第二十八錬成 魔女として、ひととして

「こ──こんな、ひどい……!?」


 嵐の中、村落に辿り着いた俺たちが見たのは、文字通りの地獄だった。

 高熱にうなされ、家の中で、家の外で、のたうち回る人々。

 響く咳、まき散らされる吐血。

 手足が腐り落ち、全身に黒い無数のあざを作り、いまにも死んでしまいそうな住民たち。


「黒死病──!」

「ちょ、きゃ!?」


 思い至るなり、俺はとっさにステラの口元を覆った。

 そして、暴れる彼女を押さえつけたまま、荷物の中からマスクを二つ取り出す。

 鳥のくちばし状の突起が付いたマスク──ペストマスクだ。

 くちばしの中には、迷信のようにハーブが押し込められているのではなく、濃度を下げた燃える水アルコールをしみこませた綿が、ぎゅうぎゅうに詰まっていた。


「暴れるな、これを身につけないと、おまえもペストになるぞ!」

「……!」


 強引にマスクをかぶせ、耳元で怒鳴るように告げると、彼女はようやくおとなしくなった。

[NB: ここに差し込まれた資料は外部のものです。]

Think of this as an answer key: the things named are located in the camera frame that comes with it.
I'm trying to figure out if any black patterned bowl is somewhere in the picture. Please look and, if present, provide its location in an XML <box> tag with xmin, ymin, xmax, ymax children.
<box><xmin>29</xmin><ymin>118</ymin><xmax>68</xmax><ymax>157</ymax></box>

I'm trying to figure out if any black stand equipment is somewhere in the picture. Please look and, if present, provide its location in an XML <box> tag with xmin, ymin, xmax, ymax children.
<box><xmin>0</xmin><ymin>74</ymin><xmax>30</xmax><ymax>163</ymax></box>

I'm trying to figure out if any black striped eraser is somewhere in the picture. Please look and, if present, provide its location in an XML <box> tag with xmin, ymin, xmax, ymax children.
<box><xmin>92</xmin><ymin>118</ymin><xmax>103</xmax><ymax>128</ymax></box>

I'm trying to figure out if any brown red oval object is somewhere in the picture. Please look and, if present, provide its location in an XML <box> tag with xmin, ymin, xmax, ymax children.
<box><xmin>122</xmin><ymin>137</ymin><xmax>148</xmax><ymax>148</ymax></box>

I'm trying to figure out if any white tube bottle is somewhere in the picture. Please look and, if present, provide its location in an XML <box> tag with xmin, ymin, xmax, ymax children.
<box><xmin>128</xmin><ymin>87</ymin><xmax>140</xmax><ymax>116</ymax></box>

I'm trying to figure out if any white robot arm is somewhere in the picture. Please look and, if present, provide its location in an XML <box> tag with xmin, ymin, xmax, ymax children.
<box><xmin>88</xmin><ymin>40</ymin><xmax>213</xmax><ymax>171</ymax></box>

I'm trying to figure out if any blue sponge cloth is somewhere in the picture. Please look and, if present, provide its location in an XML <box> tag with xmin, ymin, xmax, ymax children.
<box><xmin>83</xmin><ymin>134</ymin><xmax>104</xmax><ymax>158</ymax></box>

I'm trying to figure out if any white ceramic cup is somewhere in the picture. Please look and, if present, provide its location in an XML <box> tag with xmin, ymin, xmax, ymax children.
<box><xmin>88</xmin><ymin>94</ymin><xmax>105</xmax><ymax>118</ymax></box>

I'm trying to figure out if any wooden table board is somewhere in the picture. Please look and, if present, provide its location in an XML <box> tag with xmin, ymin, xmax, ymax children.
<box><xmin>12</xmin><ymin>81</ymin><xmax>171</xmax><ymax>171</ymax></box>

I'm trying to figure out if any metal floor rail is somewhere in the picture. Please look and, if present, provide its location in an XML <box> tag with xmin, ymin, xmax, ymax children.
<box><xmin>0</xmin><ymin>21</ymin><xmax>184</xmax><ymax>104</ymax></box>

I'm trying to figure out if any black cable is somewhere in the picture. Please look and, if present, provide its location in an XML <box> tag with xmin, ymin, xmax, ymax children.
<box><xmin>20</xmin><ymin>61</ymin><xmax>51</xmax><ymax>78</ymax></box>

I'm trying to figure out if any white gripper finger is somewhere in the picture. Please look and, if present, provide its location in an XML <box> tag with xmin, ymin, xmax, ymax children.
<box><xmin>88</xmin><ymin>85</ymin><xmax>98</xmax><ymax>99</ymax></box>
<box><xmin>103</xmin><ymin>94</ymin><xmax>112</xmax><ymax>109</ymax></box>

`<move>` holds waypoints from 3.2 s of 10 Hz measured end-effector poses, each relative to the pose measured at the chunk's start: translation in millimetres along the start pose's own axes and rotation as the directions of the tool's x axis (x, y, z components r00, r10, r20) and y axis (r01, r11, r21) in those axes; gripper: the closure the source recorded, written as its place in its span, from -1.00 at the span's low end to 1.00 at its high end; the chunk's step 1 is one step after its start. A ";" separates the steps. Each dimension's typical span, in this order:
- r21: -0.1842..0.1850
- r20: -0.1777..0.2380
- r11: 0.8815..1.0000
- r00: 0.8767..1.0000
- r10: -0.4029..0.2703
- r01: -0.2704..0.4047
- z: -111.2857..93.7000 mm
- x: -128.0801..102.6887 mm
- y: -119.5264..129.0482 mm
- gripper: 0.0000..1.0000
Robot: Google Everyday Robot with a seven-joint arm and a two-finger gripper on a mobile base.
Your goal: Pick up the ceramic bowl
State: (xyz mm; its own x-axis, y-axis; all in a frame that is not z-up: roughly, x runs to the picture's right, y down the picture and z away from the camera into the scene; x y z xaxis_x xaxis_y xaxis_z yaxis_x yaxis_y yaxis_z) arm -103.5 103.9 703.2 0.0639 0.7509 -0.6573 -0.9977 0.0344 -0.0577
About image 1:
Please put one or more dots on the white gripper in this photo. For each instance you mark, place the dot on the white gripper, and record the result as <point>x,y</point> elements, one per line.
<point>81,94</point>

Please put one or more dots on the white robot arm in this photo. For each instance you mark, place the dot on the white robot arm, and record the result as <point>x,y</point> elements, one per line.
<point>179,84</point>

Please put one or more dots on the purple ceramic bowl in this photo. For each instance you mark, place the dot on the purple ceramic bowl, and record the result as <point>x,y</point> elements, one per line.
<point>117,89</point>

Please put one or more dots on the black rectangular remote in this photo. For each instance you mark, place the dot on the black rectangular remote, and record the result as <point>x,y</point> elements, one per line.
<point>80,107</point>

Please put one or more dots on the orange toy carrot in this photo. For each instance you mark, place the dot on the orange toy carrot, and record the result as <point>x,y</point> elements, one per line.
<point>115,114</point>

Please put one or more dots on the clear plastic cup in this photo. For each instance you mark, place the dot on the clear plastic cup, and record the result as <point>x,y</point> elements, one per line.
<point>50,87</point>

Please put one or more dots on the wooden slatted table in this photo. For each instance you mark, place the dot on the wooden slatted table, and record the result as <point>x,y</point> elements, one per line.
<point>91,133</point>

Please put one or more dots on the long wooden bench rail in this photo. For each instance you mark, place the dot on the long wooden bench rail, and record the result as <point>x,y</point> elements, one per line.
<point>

 だけれどそれは、恐怖や絶望に近い、虚脱状態だった。


「うう、ぅううう」

「たすけて……たすけ、て」

「死にたくな、死にたくないよぉ……」

「苦しい、熱い、寒い、恐ろしい」


 阿鼻叫喚の苦痛と悲鳴。

 それが、至る所から亡者の合唱のように響いてくるのだ。


「亡者って……生きてるわ。ヘルメス、この人たちはまだ、生きてる……!」

「そうだな」


 だが、このままでは死ぬ。


「そんな……ペストなんて、あたし……どうすれば……ッ!?」


 虚脱していたその矮躯が、電流に打たれたように跳ねる。

 崩れ落ち、雪に膝をついていた彼女は、ゆっくりと立ち上がる。

 そのまま、迷いのない足取りで、ステラは村の奥へと、踏み入っていく。


 ペストを媒介するのは、ネズミやウサギだ。

 その血を吸うノミだ。


 俺は慌てて、ステラの全身に虫よけの薬液を吹き付けるが、彼女はそれすらも意に介さず、ずんずんと歩んでいく。

 そして、ある家の前に来ると立ち止まり。

 扉を開け、中へと入った。

 そこまできて。

 俺にも──ようやく聞こえたのだった。


「……さん……おかあ……さん……おかあさん……」

「大丈夫、大丈夫だよ。ここに、いるからね?」


 全身がむくみ、吐しゃ物を口からこぼす、幼い子ども。

 その口元をぬぐい、抱きしめながら。

 ステラは優しく、幼子の背中をなで続ける。


 時代はすでに、革新の前夜である。

 街に行けば蒸気機関が動き、夜の闇さえ駆逐され始めている。

 そんな時代であるにもかかわらず、人々の迷信──恐怖という感情は色濃い。

 まして、一度は世界を滅ぼしかけたペストである。

 その患者に素手で触れ、抱きしめられる人間が、この時代にどれだけいるだろうか?


「ヘルメス」


 その光景に見惚れる俺に、彼女は落ち着いた声音で告げる。

 彼女の小さな手は、幼子の頬を、そっと撫でていた。


「あたし、ぜんぜん無力だ。この人たちを、どうしたら助けられるか、ちっともわからない」

「ああ……世の中のほとんどの奴が、そうだろうな」

「でも、助けたい」


 それは。


「それは魔女の楽園に、行きたいからか?」


 俺の問いかけに、ほとんど間を置かず、彼女は答えて見せた。

 振り返るステラ。

 星の輝きにも似た眼光が俺を射抜き、強い覚悟が宿った清廉にして廉潔な声音が、俺をまっすぐにとらえた。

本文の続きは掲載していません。